The most dangerous thing about banning organisations for ideological harm is not that some bad groups will be dissolved. It is that the conceptual firewall separating politics from criminal law will be breached. Once breached, it does not get repaired. Every crisis pushes further through the opening.

What begins as counter-extremism ends as counter-opposition.

And this isn't speculation. It is historical pattern. Every society that has granted the state the authority to suppress associations based on belief, identity, or perceived social harm has eventually discovered that those categories expand until they include the regime's critics. Always. Without exception. The names change. The rhetoric changes. The mechanism does not.

That is why the only defensible principle is boring and unfashionable: punish conduct, not belief. Prosecute crimes, not ideas. Disband criminal conspiracies, not political movements. This framework is imperfect. It tolerates ugliness. It allows fools to organise. It permits obnoxious speech. But it preserves something far more valuable: the structural neutrality of law.

Once law loses neutrality, everything else follows.

Perhaps the most corrosive feature of the current moment is that many people who once understood this now cheer its abandonment, so long as the targets are unfashionable. They imagine that power will remain in friendly hands. They imagine that norms only erode in one direction.
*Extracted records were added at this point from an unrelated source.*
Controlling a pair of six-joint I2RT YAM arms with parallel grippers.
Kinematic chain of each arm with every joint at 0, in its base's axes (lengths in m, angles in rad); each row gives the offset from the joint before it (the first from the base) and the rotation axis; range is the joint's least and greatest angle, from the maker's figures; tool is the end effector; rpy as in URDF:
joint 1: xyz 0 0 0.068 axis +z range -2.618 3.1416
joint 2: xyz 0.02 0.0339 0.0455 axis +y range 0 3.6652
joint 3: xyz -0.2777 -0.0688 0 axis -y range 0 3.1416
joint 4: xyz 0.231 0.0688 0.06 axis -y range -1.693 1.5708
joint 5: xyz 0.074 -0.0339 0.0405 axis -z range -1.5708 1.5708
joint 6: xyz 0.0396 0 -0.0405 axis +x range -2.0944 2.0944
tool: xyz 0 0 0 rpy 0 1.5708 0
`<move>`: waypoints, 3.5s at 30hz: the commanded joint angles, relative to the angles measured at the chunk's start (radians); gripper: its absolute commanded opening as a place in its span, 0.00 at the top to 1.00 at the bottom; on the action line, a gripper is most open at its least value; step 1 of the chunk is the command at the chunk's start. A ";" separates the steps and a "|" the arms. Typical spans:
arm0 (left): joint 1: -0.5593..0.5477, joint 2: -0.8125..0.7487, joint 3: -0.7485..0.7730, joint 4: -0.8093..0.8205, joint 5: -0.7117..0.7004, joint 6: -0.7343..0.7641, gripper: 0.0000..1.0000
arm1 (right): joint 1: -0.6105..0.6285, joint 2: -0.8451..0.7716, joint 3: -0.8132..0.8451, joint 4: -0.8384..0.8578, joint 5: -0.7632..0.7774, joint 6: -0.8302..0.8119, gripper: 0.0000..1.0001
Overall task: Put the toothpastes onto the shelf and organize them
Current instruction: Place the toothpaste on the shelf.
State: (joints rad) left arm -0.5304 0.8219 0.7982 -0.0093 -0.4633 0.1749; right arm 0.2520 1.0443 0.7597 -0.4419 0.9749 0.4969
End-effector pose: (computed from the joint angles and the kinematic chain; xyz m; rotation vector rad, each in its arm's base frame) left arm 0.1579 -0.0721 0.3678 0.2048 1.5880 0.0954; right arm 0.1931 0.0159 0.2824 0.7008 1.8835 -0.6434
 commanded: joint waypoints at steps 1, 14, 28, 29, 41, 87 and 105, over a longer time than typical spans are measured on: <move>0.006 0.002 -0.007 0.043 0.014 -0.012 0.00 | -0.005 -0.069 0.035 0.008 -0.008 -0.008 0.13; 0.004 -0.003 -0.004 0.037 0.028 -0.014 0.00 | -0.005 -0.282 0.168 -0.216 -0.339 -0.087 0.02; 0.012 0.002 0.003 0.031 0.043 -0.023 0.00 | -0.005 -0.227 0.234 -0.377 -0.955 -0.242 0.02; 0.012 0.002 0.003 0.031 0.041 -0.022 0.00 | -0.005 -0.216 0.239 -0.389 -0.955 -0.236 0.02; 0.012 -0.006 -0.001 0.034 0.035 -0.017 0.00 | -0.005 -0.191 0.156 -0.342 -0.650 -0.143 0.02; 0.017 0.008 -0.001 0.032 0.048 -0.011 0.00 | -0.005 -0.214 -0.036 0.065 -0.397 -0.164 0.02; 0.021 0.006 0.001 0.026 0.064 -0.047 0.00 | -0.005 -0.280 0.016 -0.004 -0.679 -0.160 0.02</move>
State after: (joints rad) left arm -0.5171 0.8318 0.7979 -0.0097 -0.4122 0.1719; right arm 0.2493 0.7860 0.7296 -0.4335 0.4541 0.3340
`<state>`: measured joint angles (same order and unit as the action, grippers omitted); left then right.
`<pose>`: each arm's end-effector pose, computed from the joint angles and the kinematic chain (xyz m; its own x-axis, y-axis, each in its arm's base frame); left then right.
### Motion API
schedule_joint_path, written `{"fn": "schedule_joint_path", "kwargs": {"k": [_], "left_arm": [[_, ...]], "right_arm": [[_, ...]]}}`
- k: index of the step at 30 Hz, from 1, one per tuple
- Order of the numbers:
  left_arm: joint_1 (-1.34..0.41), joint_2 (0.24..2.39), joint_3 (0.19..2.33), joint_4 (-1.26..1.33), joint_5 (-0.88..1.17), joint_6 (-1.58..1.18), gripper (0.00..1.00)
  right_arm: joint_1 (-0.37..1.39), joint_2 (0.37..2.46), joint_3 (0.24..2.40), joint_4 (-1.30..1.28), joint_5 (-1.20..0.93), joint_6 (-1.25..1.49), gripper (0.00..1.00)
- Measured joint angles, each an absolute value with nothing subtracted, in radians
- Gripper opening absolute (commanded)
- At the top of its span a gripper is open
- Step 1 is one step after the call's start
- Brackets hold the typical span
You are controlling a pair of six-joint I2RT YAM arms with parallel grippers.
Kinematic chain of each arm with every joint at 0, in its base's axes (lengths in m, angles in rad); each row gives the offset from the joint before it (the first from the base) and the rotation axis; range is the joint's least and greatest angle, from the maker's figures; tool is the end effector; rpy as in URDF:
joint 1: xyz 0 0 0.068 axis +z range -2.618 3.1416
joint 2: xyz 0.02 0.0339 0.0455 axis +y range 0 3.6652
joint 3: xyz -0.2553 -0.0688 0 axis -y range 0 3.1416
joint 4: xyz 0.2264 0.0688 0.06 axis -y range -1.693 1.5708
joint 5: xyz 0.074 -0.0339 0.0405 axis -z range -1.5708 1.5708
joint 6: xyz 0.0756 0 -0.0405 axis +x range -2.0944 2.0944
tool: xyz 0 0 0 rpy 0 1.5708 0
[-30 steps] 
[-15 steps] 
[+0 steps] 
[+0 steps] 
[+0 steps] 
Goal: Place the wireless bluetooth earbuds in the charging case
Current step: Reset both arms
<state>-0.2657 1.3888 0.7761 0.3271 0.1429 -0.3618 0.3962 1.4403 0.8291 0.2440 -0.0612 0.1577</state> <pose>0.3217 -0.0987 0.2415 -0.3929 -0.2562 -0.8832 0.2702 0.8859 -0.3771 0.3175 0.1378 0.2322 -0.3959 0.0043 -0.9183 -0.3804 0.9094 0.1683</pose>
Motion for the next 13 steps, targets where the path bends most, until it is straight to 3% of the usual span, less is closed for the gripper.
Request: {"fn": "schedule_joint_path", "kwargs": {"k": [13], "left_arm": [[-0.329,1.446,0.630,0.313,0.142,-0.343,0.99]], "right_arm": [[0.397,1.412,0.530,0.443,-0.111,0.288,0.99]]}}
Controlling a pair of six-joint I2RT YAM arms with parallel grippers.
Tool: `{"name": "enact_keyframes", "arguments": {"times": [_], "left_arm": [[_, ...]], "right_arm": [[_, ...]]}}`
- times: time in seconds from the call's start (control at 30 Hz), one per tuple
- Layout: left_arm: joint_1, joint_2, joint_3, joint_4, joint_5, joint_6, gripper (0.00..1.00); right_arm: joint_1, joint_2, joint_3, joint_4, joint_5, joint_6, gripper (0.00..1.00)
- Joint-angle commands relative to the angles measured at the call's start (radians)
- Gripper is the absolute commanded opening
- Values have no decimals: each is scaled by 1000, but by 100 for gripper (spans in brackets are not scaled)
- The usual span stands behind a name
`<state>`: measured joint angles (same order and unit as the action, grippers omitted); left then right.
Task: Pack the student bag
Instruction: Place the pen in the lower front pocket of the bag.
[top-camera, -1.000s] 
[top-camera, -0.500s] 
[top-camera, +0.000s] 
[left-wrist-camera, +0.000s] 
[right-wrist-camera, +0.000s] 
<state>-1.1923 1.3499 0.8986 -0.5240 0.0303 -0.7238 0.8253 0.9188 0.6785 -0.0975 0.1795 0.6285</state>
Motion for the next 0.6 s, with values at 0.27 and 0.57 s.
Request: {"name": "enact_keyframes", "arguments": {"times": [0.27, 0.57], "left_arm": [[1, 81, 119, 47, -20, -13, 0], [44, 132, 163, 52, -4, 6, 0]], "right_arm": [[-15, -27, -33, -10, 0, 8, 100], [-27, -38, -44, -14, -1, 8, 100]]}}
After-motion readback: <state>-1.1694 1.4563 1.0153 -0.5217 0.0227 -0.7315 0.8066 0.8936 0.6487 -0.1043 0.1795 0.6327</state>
They imagine that instruments of suppression remain loyal to their creators.

History has not been kind to such imaginations.

If one wanted to be honest about the legislative trajectory, the government could skip the euphemisms and introduce something like the Totally Do You Over Act:

Section 1: Any organisation, association, publication, online forum, dinner conversation, or facial expression deemed inconsistent with the Narrative Objectives of the Commonwealth may be declared unlawful by ministerial satisfaction.

Section 2: Ministerial satisfaction shall not be subject to evidentiary standards, judicial review, or public explanation, as these may cause harm.

Section 3: Retrospective enforcement shall be permitted where future moral insight reveals past wrongdoing.

Section 4: Any resemblance between this Act and authoritarian governance is coincidental and will be investigated.

It would at least be honest.

But of course, the real system will never look like that. It will look reasonable. It will look cautious. It will look targeted. It will look like common sense. It will be justified by safety, by protection, by harm prevention, by cohesion, by dignity, by resilience, by democracy itself.

And that is precisely why it works.

The tragedy is that this isn't primarily a Left-Right issue. It is an institutional one. The same machinery that bans today's extremists will ban tomorrow's dissenters. The same logic used against fringe militants will be used against mainstream critics. The same precedents that justify dissolving one association will justify dissolving others. Not because anyone planned it. Because no one stopped it.

Power does not need evil intent to grow dangerous. It only needs permission.

Once the state claims authority over which beliefs may be organised, law stops being a shield and becomes a weapon. And once that transformation occurs, the question is no longer "Who deserves to be banned?" but "Who decides?"

History's answer is grimly consistent: whoever happens to be in charge.

And that, more than any extremist group, is the real threat to a free society.